Bringing this back to the core point, if senior management are not remotely bought into (or interested in becoming bought into) your activity, then it may well be a sign that the activity isn’t right for them.

It can also make it much harder to get things done.

Ideally, you want understanding and buy-in from other departments and leaders so they can help remove blockers.

Again, it can be hard to act on this kind of information during the sales process because you can sell a project with the full knowledge of these potential issues. It’s only further down the line that things may go wrong.

But at the very least, you should probe into these areas to learn more and understand what may go wrong later.

Ultimately, if an organization is at the point where senior management does not understand or value link building, then it may not be right for them to invest in it.

Education is needed and this education may well come via real projects that you deliver, but you should be aware of this from the start of a project and treat it as a trial of your services.

3. The Website That You’re Working on Is Technically Flawed

Another scenario I’ve been presented with over the years is where link building has been outlined as a requirement, but the technical aspects of the website in scope are under par.

In situations like this, links will simply not be as effective as they could be. Whilst you may see a greater uplift later when technical issues are resolved, you’re not going to see the value from your work in the short- to medium-term.

Years ago, building enough links would paper over technical SEO cracks or content that wasn’t good enough. Now, these fundamentals are table stakes and will be required just to get you into the game.

If you don’t have them, links alone are unlikely to save you.

Of course, that doesn’t mean that you need to only work on websites that are 100% technically perfect (is there even such a thing?).

It does mean that you and your client can’t turn a blind eye to technical and on-page SEO issues.
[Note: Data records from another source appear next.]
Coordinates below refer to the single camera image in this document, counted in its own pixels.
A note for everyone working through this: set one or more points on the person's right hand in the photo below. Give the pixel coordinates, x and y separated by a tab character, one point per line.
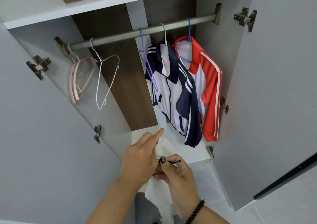
180	184

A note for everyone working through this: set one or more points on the person's left hand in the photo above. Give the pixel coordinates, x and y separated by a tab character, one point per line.
138	162

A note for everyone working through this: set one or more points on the person's right thumb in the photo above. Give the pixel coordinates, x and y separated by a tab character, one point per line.
164	162

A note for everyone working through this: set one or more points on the white garment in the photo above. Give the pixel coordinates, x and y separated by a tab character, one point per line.
158	196

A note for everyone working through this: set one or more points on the person's right forearm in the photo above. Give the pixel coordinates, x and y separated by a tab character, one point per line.
210	217

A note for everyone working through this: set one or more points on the person's left forearm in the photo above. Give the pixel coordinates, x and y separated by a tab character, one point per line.
114	204

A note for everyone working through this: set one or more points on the metal door hinge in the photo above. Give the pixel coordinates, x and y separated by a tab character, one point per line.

These must be owned by someone, whether that’s you as part of your scope of work or an internal team.

If there are serious technical issues with a website and no one is owning them getting fixed, then link building may not be right for the business. They are likely to see more value from getting this technical debt fixed and prioritizing that.

Both technical SEO and link building can happen at once, but try to avoid entering into link building if technical SEO is being ignored.
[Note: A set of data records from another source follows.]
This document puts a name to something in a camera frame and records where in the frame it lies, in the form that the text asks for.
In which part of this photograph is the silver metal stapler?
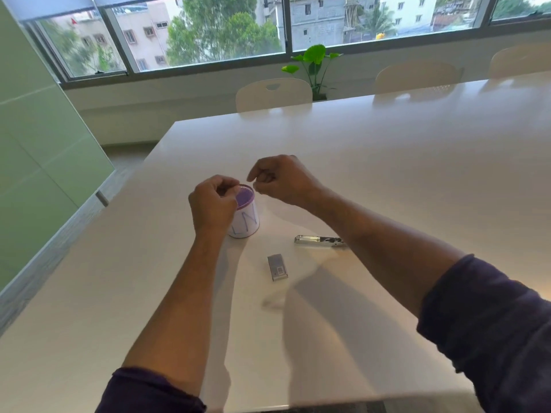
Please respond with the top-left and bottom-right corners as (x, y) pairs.
(294, 235), (348, 248)

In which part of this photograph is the green potted plant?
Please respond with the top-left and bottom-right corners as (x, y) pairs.
(282, 44), (344, 102)

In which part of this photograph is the person's right forearm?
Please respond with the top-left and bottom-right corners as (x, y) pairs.
(303, 185), (475, 319)

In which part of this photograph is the grey window frame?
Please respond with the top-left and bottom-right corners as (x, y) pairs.
(24, 0), (551, 91)

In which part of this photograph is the person's left hand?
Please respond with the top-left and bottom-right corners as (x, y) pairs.
(188, 175), (242, 238)

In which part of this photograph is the green glass partition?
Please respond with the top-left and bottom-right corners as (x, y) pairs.
(0, 0), (116, 293)

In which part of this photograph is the dark purple sleeve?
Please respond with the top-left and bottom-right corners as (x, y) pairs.
(95, 367), (208, 413)
(416, 254), (551, 413)

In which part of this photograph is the dark purple left sleeve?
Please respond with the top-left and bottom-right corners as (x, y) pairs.
(95, 367), (208, 413)

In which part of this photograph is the small grey box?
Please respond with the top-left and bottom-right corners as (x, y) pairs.
(267, 254), (289, 283)

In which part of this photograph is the white cup with purple lid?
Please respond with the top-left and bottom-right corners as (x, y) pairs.
(227, 184), (261, 239)

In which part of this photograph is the person's right hand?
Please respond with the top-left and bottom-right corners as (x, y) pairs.
(247, 155), (324, 208)

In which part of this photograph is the dark purple right sleeve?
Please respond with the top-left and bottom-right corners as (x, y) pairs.
(416, 254), (551, 413)

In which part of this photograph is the person's left forearm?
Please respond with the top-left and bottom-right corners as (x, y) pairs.
(122, 230), (231, 397)

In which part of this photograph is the white chair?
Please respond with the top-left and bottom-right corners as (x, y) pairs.
(374, 61), (465, 96)
(235, 77), (313, 114)
(488, 43), (551, 80)
Leading on from this, avoid making predictions on what objectives you can achieve without knowing who is in control of technical and on-page SEO.
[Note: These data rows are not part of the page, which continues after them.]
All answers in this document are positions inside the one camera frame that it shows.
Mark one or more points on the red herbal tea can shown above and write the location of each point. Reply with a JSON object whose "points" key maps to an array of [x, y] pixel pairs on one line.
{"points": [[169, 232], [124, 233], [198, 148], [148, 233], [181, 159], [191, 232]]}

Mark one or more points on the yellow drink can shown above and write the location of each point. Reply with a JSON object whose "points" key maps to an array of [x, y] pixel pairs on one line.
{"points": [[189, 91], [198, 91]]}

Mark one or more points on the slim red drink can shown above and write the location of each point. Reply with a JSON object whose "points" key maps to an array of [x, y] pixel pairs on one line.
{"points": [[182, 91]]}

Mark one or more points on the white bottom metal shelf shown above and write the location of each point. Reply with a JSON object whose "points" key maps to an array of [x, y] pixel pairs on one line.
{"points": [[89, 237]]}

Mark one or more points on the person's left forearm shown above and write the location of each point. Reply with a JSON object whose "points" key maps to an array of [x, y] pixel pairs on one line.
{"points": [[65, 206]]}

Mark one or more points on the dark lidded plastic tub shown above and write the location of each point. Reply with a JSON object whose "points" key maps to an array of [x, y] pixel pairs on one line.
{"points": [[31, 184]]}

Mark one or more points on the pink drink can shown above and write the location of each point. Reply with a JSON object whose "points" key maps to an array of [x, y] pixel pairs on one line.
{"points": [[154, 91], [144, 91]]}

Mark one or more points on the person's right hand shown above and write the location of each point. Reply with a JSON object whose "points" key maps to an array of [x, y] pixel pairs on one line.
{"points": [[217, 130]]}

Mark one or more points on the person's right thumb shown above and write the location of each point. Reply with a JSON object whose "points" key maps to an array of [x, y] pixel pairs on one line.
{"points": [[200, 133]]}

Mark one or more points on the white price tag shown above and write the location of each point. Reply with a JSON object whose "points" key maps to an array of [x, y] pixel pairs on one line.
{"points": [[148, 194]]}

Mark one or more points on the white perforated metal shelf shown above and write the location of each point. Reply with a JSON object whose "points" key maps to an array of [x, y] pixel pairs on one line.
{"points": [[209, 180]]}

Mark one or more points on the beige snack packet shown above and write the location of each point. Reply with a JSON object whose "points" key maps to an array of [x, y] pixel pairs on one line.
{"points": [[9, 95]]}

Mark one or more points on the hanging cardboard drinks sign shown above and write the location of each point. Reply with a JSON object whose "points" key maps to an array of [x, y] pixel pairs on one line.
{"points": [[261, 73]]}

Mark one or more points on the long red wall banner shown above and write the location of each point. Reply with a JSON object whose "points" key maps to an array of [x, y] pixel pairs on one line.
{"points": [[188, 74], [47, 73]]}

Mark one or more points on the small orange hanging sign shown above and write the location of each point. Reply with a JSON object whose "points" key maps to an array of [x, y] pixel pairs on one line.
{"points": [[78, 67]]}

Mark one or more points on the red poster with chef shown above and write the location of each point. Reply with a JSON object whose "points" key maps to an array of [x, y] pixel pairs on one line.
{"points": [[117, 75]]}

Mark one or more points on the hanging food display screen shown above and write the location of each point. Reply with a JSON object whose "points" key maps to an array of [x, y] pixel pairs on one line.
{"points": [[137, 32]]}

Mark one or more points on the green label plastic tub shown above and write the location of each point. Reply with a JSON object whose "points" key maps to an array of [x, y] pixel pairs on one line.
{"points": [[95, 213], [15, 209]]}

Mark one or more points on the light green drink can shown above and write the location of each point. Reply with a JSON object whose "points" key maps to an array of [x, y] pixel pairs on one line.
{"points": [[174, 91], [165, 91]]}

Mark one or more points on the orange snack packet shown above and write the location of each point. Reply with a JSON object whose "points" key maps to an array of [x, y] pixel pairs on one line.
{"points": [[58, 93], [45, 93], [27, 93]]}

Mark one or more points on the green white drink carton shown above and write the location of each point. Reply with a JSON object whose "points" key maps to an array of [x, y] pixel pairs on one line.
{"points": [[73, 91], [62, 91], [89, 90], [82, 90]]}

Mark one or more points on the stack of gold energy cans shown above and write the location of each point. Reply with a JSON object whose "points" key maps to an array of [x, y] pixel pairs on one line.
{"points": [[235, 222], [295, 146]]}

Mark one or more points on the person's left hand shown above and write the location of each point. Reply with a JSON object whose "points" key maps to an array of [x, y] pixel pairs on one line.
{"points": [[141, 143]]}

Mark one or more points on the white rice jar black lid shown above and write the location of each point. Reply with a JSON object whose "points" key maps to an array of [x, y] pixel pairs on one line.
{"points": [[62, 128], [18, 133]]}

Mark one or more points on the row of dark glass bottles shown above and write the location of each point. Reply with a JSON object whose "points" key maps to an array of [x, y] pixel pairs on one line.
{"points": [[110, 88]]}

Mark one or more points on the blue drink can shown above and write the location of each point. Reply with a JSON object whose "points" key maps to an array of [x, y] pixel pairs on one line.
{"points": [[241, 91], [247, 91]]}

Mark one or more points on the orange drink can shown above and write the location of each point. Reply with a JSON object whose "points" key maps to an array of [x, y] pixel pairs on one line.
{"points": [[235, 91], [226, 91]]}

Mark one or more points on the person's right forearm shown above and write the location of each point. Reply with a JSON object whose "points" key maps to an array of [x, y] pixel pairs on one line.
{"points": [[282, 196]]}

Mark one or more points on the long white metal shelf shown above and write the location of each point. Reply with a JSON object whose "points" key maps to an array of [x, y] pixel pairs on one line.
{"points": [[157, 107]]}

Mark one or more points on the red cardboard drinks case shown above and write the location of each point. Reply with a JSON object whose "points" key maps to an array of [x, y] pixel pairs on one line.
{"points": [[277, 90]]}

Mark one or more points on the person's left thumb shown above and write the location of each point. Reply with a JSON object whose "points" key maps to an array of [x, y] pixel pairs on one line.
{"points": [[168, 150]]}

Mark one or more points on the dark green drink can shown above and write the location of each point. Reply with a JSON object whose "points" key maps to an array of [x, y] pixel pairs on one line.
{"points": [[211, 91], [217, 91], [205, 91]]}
Link building can move the needle a lot but if technical SEO is an issue, you shouldn’t be held to targets where such a big part of the puzzle isn’t in your control.

Either you need to look at technical SEO too, or you need to be confident that it is being looked at and prioritized elsewhere.

4. Your Link Building Activity Won’t Make a Dent in Their Link Profile

Finally, this one is a little bit less common but is worth mentioning.

Sometimes, you’ll get a large brand coming to you who is either well known in your country or well known around the world.

You may ask yourself – why do they need link building?

Most domains, no matter how big the brand, can benefit from link building. But if a domain is getting a large number of links naturally just because of who they are (think: Apple, Amazon, Coca-Cola, etc.) then will you be able to build links that will make a difference to them?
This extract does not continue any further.